■ TASK TO COMPLETE: Filter the data below for the string "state" and copy each matching line.

(Dataset items)
:::::

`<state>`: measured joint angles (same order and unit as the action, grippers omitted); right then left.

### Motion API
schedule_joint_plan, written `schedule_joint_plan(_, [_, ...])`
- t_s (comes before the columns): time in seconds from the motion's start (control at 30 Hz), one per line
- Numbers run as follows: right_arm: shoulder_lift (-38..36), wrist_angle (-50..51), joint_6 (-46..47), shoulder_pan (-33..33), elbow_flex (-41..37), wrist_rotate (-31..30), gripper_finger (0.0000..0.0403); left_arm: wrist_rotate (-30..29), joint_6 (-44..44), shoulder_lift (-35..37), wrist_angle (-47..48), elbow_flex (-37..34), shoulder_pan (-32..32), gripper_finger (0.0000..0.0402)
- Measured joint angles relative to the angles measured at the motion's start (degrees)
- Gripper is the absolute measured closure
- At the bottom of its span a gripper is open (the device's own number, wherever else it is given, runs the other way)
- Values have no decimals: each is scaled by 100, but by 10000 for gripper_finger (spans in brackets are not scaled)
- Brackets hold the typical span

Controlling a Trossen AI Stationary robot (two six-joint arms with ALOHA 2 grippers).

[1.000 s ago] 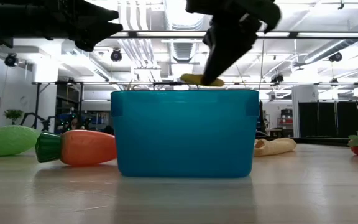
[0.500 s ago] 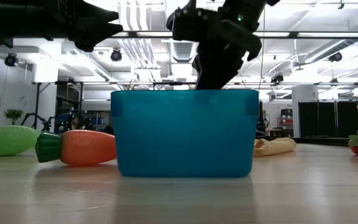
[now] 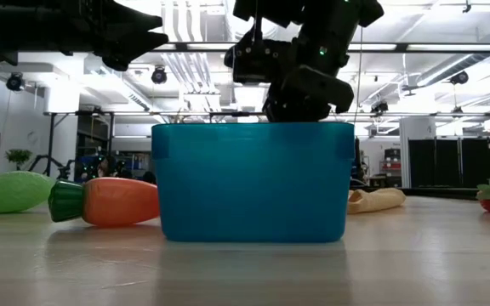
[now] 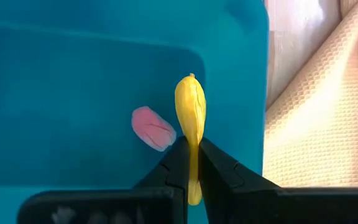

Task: Pick and placing Produce into tupperware
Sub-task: Put the corn into the bin

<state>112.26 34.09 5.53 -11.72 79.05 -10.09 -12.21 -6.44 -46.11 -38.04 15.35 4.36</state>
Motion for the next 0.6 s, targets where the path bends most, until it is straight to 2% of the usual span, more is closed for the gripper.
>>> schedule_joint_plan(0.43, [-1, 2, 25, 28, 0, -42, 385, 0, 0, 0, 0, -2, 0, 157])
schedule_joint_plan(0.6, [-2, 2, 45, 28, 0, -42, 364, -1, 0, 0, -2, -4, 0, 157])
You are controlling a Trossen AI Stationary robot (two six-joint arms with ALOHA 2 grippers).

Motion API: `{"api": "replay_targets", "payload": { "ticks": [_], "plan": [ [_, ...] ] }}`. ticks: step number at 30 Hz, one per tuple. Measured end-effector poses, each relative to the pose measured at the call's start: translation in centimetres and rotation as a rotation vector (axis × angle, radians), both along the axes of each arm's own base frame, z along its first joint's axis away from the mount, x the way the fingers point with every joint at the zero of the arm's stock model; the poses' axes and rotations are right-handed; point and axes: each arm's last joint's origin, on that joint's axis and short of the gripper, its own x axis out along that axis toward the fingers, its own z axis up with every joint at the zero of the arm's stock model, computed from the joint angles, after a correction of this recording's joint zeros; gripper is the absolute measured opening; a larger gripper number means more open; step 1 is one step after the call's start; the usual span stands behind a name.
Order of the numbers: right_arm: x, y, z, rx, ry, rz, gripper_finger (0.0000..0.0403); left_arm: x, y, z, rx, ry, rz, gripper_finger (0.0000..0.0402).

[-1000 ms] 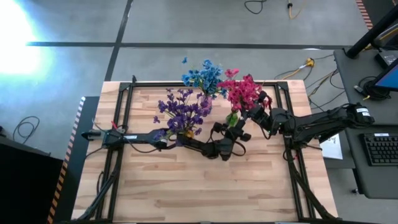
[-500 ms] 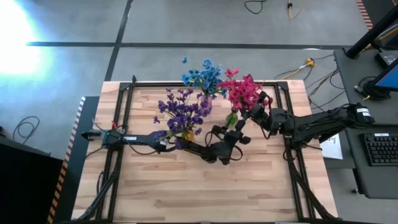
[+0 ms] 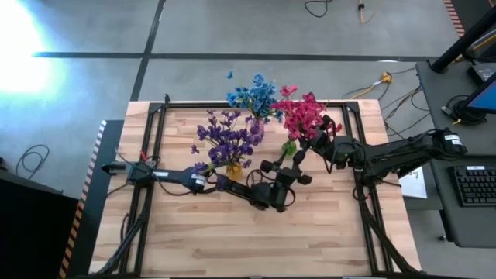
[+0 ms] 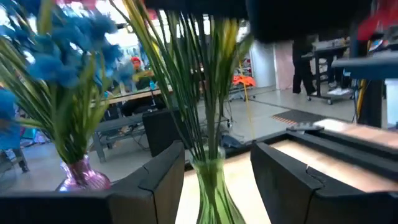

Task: Sort flowers into vase by color
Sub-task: Put the pink flowers into the green vase

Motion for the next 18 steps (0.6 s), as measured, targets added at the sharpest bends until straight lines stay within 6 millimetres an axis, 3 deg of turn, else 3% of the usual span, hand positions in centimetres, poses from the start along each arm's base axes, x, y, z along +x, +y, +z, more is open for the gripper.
{"api": "replay_targets", "payload": {
  "ticks": [5,18],
  "plan": [
    [0.0,0.0,-0.2,0.011,0.013,0.000,0.0028,-0.7,-1.0,1.7,0.010,-0.023,-0.012,0.0171],
    [-0.1,0.0,-0.9,0.070,0.038,-0.003,0.0028,-1.2,-2.8,3.1,0.005,-0.043,-0.044,0.0171]
  ]
}}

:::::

■ WRITTEN ANSWER:
`<state>`: measured joint angles (same order and unit as the action, grippers omitted); right then left.
<state>112.26 34.09 5.53 -11.72 79.05 -10.09 -12.21 -6.44 -46.11 -38.04 15.35 4.36</state>

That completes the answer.